Rare Oncogenic Fusions in Pediatric Central Nervous System Tumors: A Case Series and Literature Review

Abstract

Background and Objectives: Central Nervous System (CNS) pediatric tumors represent the most common solid tumors in children with a wide variability in terms of survival and therapeutic response. By contrast to their adult counterpart, the mutational landscape of pediatric CNS tumors is characterized by oncogenic fusions rather than multiple mutated genes. CNS pediatric tumors associated with oncogenic fusions represent a complex landscape of tumors with wide radiological, morphological and clinical heterogeneity. In the fifth CNS WHO classification, there are few pediatric CNS tumors for which diagnosis is based on a single oncogenic fusion. This work aims to provide an overview of the impact of rare oncogenic fusions (NTRK, ROS, ALK, MET, FGFR, RAF, MN1, BCOR and CIC genes) on pathogenesis, histological phenotype, diagnostics and theranostics in pediatric CNS tumors. We report four cases of pediatric CNS tumors associated with NTRK (n = 2), ROS (n = 1) and FGFR3 (n = 1) oncogenic fusion genes as a proof of concept. Cases presentation and literature review: The literature review and the cohort that we described here underline that most of these rare oncogenic fusions are not specific to a single morpho-molecular entity. Even within tumors harboring the same oncogenic fusions, a wide range of morphological, molecular and epigenetic entities can be observed. Conclusions: These findings highlight the need for caution when applying the fifth CNS WHO classification, as the vast majority of these fusions are not yet incorporated in the diagnosis, including grade evaluation and DNA methylation classification.
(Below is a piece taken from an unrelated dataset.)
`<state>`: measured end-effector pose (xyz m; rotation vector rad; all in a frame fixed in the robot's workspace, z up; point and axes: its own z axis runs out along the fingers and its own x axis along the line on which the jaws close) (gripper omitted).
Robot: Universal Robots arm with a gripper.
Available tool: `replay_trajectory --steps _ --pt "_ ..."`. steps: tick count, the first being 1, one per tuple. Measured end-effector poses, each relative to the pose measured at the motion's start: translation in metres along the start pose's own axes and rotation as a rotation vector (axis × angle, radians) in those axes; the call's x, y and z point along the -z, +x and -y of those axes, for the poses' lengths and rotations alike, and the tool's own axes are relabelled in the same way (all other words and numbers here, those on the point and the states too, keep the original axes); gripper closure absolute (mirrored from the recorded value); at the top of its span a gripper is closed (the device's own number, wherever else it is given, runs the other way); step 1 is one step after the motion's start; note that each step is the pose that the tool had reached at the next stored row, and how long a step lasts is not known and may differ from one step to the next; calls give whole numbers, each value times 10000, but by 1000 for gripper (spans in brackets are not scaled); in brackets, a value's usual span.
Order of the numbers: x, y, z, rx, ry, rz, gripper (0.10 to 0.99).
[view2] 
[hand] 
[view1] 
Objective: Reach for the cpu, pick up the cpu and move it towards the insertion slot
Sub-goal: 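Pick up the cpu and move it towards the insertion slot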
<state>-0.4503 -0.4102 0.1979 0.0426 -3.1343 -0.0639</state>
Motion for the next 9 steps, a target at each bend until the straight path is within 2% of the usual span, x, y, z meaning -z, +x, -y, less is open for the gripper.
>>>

Keywords: CNS WHO classification; DNA methylation; RNA sequencing; oncogenic fusions; pediatric CNS tumors.

Figure 1

NTRK-fused cases (A–J); MRI and 20× magnified histological images. Case 1 (A–E): (A) Axial T1-weighted MRI showed a lesion in the left mesial temporal lobe, (B,C). HE: A pleomorphic tumor with spindle-shaped and multinucleated giant cells, and calcifications were observed. (D) The tumor was GFAP-positive. (E) Diffuse cytoplasmic and membranous positivity for CD34. Case 2 (F–J): (F) Axial T2-weighted MRI showed a large tumoral mass in the right frontal lobe. (G,H) The tumor was composed of spindle-shaped and focally gemistocytic cells with high mitotic activity; no necrosis was observed. (I,J) GFAP and olig2 were focally positive.

Figure 2

ROS1-fused (A–E) and FGFR3-fused (F–J) cases; MRI and 20× magnified histological images. Case 3: (A–E): Axial T2-weighted MRI showed two hyperintense lesions in the pineal region and in the wall of the lateral ventricle. (B,C): HE showed a biphasic tumor with piloid features, eosinophilic granular bodies and calcifications. (D,E): GFAP and olig2 were at least partially positive. Case 4 (F–J): (F). Axial T2-weighted MRI showed a hyperintense tumoral mass in the left temporal lobe. (G,H): HE showed microvascular proliferation; no necrosis was seen. The tumor cells were ‘oligodendroglial-like’ and neurons were observed in mucoïd pools. (I): GFAP showed sporadically staining cells. (J): Some rare NeuN-positive cells were seen.